Work required: Every record must come back unchanged, apart from the pictures, which are dropped.

[Data entries]
--- START ---
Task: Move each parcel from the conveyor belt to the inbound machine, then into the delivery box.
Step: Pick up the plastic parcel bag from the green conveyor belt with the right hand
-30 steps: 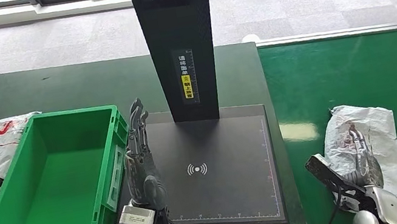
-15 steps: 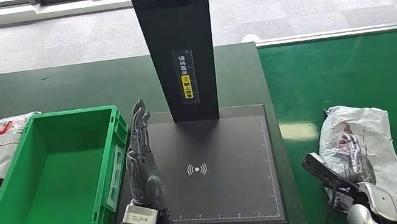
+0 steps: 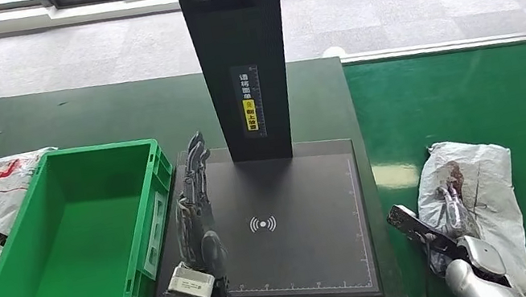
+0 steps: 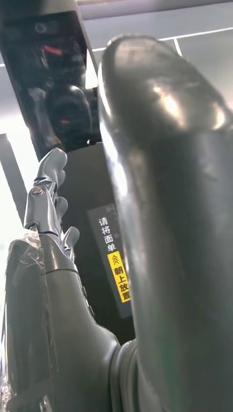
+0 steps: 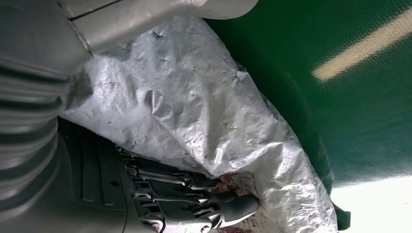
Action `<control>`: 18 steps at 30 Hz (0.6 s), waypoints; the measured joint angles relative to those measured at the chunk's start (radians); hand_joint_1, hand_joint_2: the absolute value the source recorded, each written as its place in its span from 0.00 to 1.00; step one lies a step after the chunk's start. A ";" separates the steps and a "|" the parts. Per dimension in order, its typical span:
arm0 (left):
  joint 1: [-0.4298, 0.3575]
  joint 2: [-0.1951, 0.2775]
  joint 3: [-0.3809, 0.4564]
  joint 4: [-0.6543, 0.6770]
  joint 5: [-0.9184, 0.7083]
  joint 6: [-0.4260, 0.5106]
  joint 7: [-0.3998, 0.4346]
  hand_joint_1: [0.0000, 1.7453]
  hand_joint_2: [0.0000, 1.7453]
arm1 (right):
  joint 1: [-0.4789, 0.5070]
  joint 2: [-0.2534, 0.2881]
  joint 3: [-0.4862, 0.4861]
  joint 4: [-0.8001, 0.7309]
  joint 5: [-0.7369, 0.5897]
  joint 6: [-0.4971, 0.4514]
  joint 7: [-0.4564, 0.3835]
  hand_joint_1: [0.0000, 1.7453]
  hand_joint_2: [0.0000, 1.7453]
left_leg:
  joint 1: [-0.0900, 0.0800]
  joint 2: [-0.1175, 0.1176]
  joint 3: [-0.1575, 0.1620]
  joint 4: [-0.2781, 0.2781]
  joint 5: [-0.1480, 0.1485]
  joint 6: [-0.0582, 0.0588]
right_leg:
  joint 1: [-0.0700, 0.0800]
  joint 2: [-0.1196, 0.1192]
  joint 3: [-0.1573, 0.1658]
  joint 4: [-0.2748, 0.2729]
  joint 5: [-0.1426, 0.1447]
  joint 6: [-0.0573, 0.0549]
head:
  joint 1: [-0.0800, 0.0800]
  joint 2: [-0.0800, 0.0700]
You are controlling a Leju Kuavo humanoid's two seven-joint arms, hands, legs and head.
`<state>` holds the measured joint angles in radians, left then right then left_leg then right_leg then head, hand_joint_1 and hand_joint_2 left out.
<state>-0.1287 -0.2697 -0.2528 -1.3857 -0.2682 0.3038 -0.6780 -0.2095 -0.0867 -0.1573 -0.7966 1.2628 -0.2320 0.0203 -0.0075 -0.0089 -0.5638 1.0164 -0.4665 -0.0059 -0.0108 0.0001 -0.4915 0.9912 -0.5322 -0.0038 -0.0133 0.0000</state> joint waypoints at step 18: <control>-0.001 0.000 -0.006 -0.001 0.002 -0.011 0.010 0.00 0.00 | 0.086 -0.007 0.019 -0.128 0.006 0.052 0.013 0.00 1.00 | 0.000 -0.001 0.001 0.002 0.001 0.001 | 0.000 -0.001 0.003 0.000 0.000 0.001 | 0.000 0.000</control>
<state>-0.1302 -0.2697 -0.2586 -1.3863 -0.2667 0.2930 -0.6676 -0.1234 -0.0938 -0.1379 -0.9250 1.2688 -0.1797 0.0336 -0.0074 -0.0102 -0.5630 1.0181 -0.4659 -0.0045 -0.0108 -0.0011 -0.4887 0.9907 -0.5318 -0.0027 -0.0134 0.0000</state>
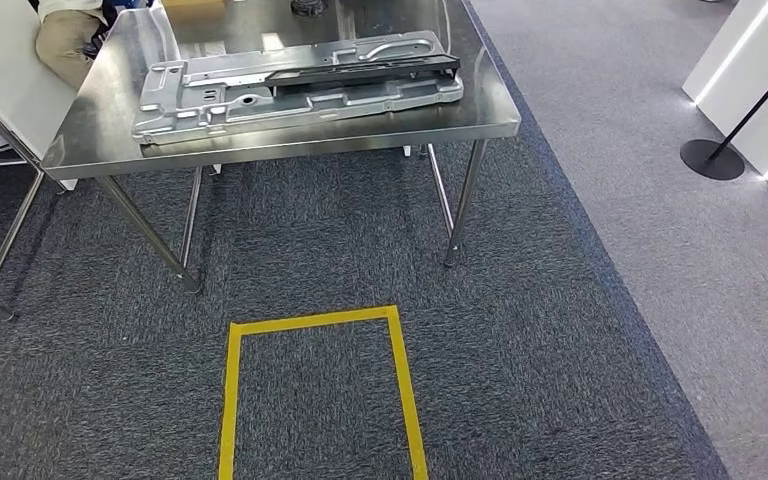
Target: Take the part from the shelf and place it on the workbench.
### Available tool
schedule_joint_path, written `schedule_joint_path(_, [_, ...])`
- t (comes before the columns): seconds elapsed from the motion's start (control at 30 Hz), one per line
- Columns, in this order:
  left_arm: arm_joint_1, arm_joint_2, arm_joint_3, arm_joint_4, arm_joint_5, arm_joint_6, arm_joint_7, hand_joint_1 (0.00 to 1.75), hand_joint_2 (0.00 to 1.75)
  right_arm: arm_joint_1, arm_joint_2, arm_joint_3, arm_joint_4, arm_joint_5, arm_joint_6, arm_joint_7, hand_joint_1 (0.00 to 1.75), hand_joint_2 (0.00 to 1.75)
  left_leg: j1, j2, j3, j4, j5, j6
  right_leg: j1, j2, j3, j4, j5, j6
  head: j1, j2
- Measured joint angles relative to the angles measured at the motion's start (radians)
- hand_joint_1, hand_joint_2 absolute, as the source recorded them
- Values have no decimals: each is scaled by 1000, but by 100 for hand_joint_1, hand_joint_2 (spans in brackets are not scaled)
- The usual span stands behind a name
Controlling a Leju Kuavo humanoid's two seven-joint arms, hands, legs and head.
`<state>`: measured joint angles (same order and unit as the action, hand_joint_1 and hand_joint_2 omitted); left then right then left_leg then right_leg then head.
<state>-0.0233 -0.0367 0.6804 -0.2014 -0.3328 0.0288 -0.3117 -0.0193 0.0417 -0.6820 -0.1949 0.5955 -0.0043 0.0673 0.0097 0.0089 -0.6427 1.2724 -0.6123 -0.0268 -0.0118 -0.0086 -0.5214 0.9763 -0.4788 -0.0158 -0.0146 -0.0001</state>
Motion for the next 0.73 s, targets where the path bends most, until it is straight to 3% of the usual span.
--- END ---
Solution to the exercise:
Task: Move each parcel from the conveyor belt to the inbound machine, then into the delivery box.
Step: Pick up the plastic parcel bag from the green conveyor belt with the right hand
-30 steps: 
-15 steps: 
+0 steps: 
+0 steps: 
+0 steps: 
Action `<control>`: 18 steps at 30 Hz (0.6 s), waypoints; the measured joint angles relative to those measured at the chunk's start (radians); hand_joint_1, hand_joint_2: the absolute value the source recorded, each written as its place in its span from 0.00 to 1.00; step one lies a step after the chunk's start. A ";" separates the steps and a "|" the parts. Per dimension in order, its typical span:
arm0 (left):
  joint 1: [-0.4298, 0.3575]
  joint 2: [-0.1951, 0.2775]
  joint 3: [-0.3809, 0.4564]
  joint 4: [-0.6543, 0.6770]
  joint 5: [-0.9184, 0.7083]
  joint 6: [-0.4260, 0.5106]
  joint 7: [-0.3998, 0.4346]
  hand_joint_1: [0.0000, 1.7453]
  hand_joint_2: [0.0000, 1.7453]
arm1 (right):
  joint 1: [-0.4789, 0.5070]
  joint 2: [-0.2534, 0.2881]
  joint 3: [-0.4862, 0.4861]
  joint 4: [-0.8001, 0.7309]
  joint 5: [-0.7369, 0.5897]
  joint 6: [-0.4971, 0.4514]
  joint 7: [-0.4564, 0.3835]
  hand_joint_1: [0.0000, 1.7453]
  hand_joint_2: [0.0000, 1.7453]
left_leg:
  joint 1: [-0.0900, 0.0800]
  joint 2: [-0.1175, 0.1176]
  joint 3: [-0.1575, 0.1620]
  joint 4: [-0.2781, 0.2781]
  joint 5: [-0.1480, 0.1485]
  joint 6: [-0.0582, 0.0588]
right_leg:
  joint 1: [-0.0700, 0.0800]
  joint 2: [-0.1196, 0.1192]
  joint 3: [-0.1573, 0.1658]
  joint 4: [-0.2748, 0.2729]
  joint 5: [-0.1426, 0.1447]
  joint 6: [-0.0573, 0.0549]
head:
  joint 1: [-0.0800, 0.0800]
  joint 2: [-0.0800, 0.0700]
You are controlling a Leju Kuavo humanoid's two seven-joint arms, hands, legs and head.
`<state>` holds the measured joint angles in radians, left then right then left_leg then right_leg then head, hand_joint_1 and hand_joint_2 left out.
<state>-0.1287 -0.2697 -0.2528 -1.3857 -0.2682 0.3038 -0.6780 -0.2095 -0.0867 -0.1573 -0.7966 1.2628 -0.2320 0.0203 -0.0075 -0.0089 -0.5638 1.0164 -0.4665 -0.0059 -0.0108 0.0001 -0.4915 0.9912 -0.5322 -0.0038 -0.0133 0.0000</state> joint waypoints at step 18: <control>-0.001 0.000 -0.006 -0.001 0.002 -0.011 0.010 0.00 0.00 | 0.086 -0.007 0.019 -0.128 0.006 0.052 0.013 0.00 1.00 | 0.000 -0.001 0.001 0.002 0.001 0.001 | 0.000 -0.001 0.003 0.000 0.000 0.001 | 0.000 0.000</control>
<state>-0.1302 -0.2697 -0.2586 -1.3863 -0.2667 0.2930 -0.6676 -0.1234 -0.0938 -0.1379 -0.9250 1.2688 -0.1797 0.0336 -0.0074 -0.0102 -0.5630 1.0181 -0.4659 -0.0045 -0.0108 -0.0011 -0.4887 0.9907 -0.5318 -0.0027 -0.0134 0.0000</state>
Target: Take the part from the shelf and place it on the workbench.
### Available tool
schedule_joint_path, written `schedule_joint_path(_, [_, ...])`
- t (comes before the columns): seconds elapsed from the motion's start (control at 30 Hz), one per line
- Columns, in this order:
  left_arm: arm_joint_1, arm_joint_2, arm_joint_3, arm_joint_4, arm_joint_5, arm_joint_6, arm_joint_7, hand_joint_1 (0.00 to 1.75), hand_joint_2 (0.00 to 1.75)
  right_arm: arm_joint_1, arm_joint_2, arm_joint_3, arm_joint_4, arm_joint_5, arm_joint_6, arm_joint_7, hand_joint_1 (0.00 to 1.75), hand_joint_2 (0.00 to 1.75)
  left_leg: j1, j2, j3, j4, j5, j6
  right_leg: j1, j2, j3, j4, j5, j6
  head: j1, j2
- Measured joint angles relative to the angles measured at the motion's start (radians)
- hand_joint_1, hand_joint_2 absolute, as the source recorded them
- Values have no decimals: each is scaled by 1000, but by 100 for hand_joint_1, hand_joint_2 (spans in brackets are not scaled)
- The usual span stands behind a name
Controlling a Leju Kuavo humanoid's two seven-joint arms, hands, legs and head.
`<state>`: measured joint angles (same order and unit as the action, hand_joint_1 and hand_joint_2 omitted); left then right then left_leg then right_leg then head.
<state>-0.0233 -0.0367 0.6804 -0.2014 -0.3328 0.0288 -0.3117 -0.0193 0.0417 -0.6820 -0.1949 0.5955 -0.0043 0.0673 0.0097 0.0089 -0.6427 1.2724 -0.6123 -0.0268 -0.0118 -0.0086 -0.5214 0.9763 -0.4788 -0.0158 -0.0146 -0.0001</state>
Motion for the next 0.73 s, targets where the path bends most, until it is straight to 3% of the usual span.

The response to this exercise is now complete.